Interaction between env and policy in multi agent environment

Hey everyone,
i’m building a multi agent environment based on the MultiAgentEnv class. For testing purposes i provide it with some hardcoded sample action_dicts. Some of my agents are done early so i was wondering how the policy changes the action_dict after it receives obs,rew,done,inf with some agents having done set to true . Are the agents that are done simply excluded from the next action_dict returned by the policy?

# action dict received by env
action_dict = {a:1,b:0,c:1}

# step return
obs =  {a:99,b:123,c:99}
rew =  {a:0,b:1,c:0}
done = {a:True,b:False,c:False,__all__:False}
inf = {}

# next action dict?
action_dict = {b:0,c:1}

Hi @Blubberblub ,

without knowing exactly how the MultiAgent case is handled, maybe you take a look into the SyncSampler or AsyncSampler at this line where the policy gets evaluated and returns the actions. The _env_runner() functions actually performs the sampling. Set a breakpoint at the line I referred to above and debug your program.

Hope this helps

Hi @Blubberblub

Yes, once an agent returns it will no longer get an entry in the step return dictionaries. You will have to omit that agent’s key in subsequent calls to step. The last one you provide for it on the step when it was done will not be passed to the policy for actions.

An agent cannot be done and then come back to life.

At the very end of the episode all agents that are missing on that last time step will get a reward of 0.

A lot of environments are designed to always provide every agent on every step. What they do in this case is include a noop action and when an agent is “done” they will provide an action mask indicating that agent may only select the noop action.
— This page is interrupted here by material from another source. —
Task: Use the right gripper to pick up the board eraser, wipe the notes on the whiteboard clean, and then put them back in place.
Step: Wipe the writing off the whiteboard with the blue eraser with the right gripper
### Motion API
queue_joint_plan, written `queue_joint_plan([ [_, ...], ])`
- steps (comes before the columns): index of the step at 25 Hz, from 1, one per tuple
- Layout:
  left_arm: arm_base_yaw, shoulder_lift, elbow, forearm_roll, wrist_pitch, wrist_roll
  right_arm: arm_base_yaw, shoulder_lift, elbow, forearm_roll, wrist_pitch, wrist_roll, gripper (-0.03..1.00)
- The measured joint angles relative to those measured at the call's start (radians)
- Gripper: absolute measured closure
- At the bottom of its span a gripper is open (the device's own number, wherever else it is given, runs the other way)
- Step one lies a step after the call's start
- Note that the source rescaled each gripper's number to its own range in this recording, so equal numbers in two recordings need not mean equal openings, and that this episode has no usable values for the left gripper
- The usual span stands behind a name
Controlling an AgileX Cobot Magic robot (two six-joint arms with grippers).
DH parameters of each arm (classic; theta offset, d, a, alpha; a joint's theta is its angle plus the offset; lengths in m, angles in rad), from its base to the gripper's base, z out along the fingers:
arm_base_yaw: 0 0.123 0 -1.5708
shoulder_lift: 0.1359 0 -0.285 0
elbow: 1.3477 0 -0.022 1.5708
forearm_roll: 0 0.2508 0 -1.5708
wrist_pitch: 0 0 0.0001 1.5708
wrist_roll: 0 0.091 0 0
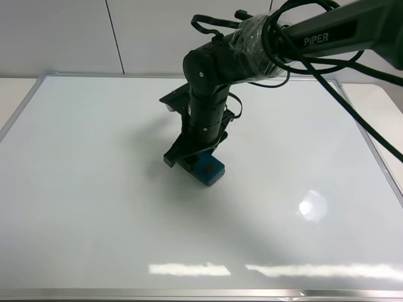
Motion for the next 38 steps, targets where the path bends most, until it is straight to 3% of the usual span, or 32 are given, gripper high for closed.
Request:
queue_joint_plan([
  [11, 0.000, 0.000, 0.000, 0.000, 0.000, 0.000, -0.179, -0.001, -0.003, 0.000, -0.015, 0.026, 0.92],
  [18, 0.000, 0.000, 0.000, 0.000, 0.000, 0.000, -0.189, 0.005, -0.003, -0.018, -0.097, 0.097, 0.92],
  [23, 0.000, 0.000, 0.000, 0.000, 0.000, 0.000, -0.153, 0.053, -0.058, -0.014, -0.101, 0.105, 0.92],
  [33, 0.000, 0.000, 0.000, 0.000, 0.000, 0.000, 0.012, 0.251, -0.422, -0.018, 0.025, 0.105, 0.92],
  [38, 0.000, 0.000, 0.000, 0.000, 0.000, 0.000, 0.037, 0.278, -0.471, -0.018, 0.039, 0.105, 0.92],
])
Either of these two approaches will work. Which one you choose is a design choice you get to make.


Dealing with samples is quite complicated and little convoluted in the code but here is where it decides to pass the obs to the policy for actions

1 Like

Thanks a lot for the answers! That help clarify how thinks working and provided a lot of additional insight. Thanks especially to @mannyv to giving hints on how to design these systems.